*** Exercise data Section Begins ***

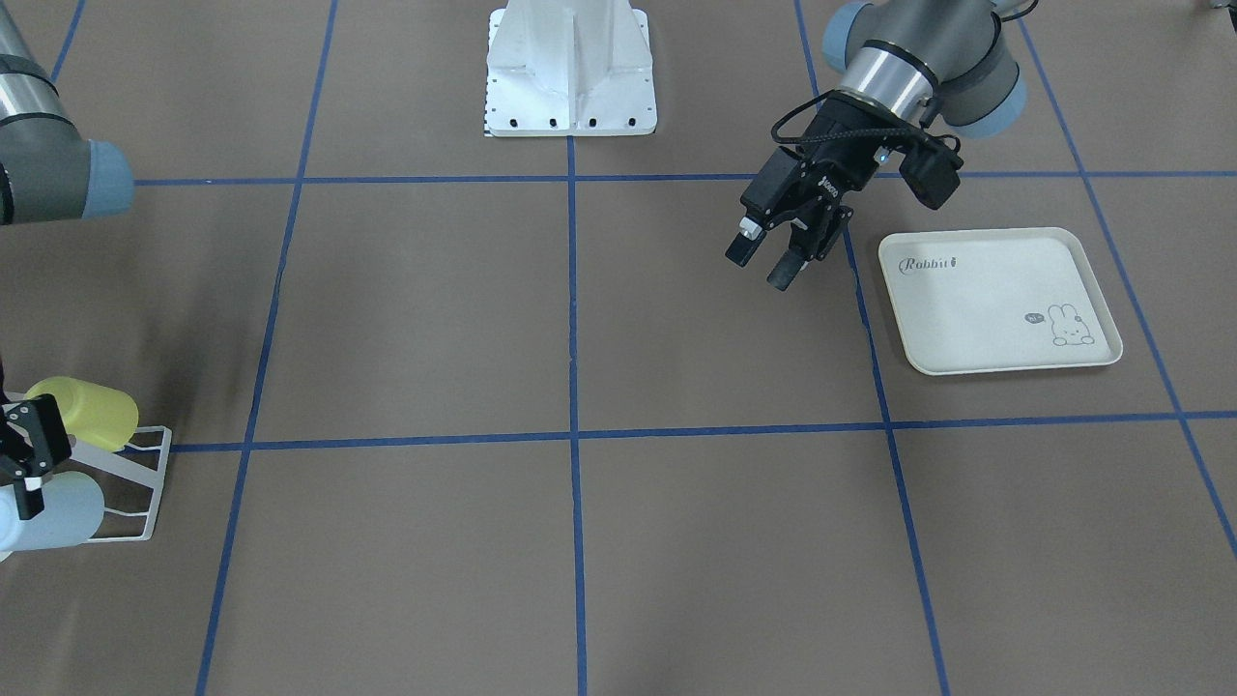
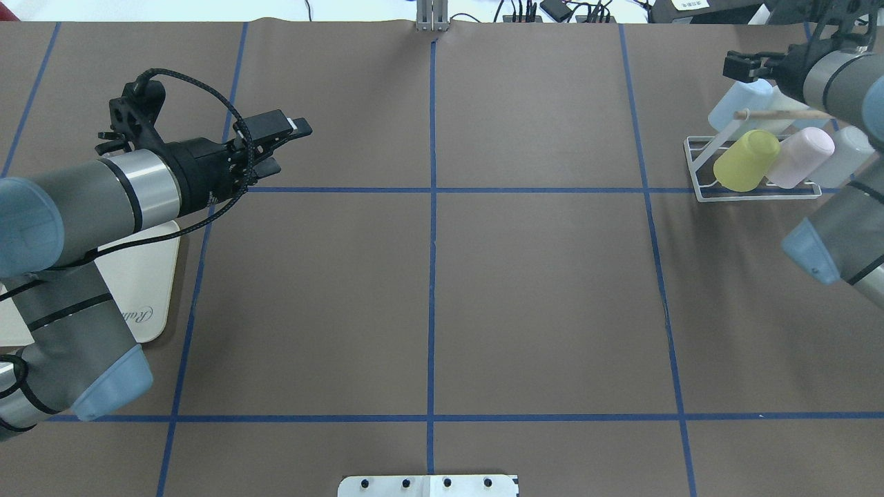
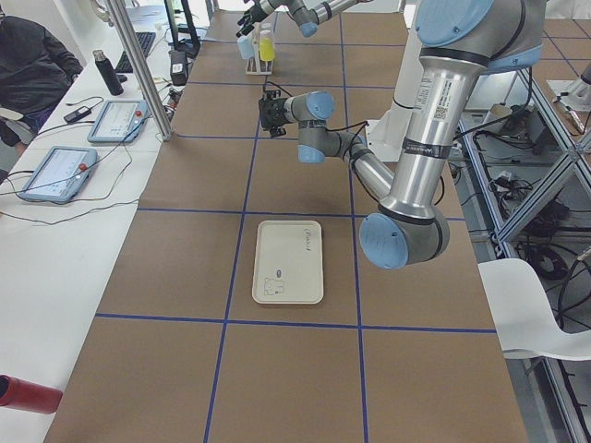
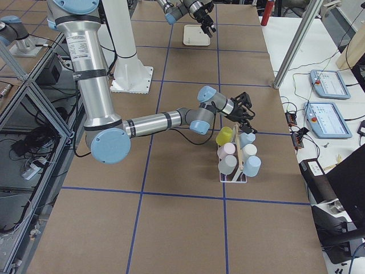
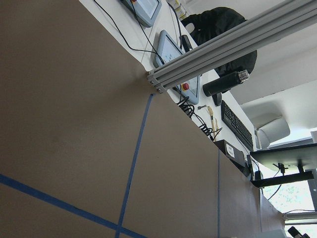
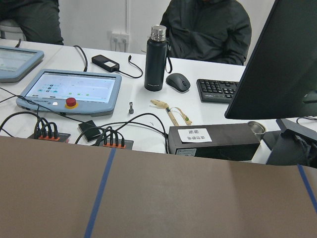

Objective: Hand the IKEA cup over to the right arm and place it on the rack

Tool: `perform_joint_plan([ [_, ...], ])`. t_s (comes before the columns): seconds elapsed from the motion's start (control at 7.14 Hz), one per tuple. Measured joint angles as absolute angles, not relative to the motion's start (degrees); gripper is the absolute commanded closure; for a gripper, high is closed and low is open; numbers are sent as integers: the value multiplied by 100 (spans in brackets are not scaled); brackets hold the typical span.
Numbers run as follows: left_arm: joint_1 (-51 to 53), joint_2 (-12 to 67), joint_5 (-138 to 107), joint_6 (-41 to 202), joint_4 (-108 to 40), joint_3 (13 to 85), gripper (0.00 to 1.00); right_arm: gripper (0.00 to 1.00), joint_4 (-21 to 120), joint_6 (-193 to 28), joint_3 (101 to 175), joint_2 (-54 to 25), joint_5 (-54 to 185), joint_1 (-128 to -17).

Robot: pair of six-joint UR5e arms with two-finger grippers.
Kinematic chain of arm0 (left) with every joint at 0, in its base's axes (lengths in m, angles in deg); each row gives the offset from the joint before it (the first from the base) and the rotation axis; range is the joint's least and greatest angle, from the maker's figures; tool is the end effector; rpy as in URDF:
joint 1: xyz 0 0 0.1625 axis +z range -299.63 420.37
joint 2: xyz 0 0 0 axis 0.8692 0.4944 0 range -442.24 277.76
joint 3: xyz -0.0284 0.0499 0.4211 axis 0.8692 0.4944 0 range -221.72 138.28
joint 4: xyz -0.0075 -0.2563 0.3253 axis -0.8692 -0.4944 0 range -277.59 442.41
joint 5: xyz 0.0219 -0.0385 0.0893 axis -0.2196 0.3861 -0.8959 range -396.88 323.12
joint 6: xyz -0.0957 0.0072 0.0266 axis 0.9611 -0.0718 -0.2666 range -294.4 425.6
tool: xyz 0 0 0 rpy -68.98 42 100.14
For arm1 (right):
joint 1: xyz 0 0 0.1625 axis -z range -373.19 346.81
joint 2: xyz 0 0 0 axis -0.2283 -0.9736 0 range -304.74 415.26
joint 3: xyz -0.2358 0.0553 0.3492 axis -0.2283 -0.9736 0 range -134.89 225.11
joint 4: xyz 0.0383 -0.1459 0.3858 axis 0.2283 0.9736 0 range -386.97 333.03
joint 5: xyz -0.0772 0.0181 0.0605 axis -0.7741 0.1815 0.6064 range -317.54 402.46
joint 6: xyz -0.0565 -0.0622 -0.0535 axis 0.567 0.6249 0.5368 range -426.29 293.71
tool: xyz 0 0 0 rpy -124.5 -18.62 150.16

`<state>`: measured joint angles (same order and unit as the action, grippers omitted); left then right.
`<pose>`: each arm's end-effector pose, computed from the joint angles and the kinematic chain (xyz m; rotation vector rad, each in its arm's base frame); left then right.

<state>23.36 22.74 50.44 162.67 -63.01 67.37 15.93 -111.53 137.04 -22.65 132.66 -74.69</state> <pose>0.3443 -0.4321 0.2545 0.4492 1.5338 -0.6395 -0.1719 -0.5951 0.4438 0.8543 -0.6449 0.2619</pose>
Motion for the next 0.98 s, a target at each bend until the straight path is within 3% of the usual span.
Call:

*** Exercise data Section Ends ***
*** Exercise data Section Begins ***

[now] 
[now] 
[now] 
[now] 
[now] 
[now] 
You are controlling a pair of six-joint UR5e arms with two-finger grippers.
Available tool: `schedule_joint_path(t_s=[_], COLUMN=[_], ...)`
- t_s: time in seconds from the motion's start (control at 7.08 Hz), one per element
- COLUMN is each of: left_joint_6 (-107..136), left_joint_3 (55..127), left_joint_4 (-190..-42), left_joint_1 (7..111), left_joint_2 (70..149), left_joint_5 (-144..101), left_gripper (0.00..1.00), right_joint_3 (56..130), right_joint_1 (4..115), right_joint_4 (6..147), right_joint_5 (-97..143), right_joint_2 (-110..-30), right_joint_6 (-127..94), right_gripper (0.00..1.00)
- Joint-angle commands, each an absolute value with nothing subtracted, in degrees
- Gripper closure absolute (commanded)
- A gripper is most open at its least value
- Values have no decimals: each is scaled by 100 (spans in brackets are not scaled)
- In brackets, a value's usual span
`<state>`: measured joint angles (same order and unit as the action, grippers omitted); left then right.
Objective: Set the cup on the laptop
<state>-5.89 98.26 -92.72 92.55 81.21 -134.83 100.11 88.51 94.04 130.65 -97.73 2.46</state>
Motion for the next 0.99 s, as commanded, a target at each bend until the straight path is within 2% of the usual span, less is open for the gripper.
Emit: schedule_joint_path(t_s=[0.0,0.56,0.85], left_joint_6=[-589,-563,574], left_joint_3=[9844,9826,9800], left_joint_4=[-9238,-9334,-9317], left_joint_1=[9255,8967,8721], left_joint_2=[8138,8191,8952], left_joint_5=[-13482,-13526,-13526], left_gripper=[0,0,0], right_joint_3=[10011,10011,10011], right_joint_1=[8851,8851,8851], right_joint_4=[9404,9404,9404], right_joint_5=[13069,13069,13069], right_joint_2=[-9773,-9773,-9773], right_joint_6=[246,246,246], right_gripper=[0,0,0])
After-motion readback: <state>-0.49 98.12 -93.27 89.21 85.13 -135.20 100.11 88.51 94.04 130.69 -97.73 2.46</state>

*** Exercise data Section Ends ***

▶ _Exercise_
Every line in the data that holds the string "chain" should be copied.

▶ _Solution for this task_
Kinematic chain of arm0 (left) with every joint at 0, in its base's axes (lengths in m, angles in deg); each row gives the offset from the joint before it (the first from the base) and the rotation axis; range is the joint's least and greatest angle, from the maker's figures; tool is the end effector; rpy as in URDF:
`<pose>`: each arm's end-effector pose, computed from the joint angles and the kinematic chain (xyz m; rotation vector rad, each in its arm's base frame); left then right.

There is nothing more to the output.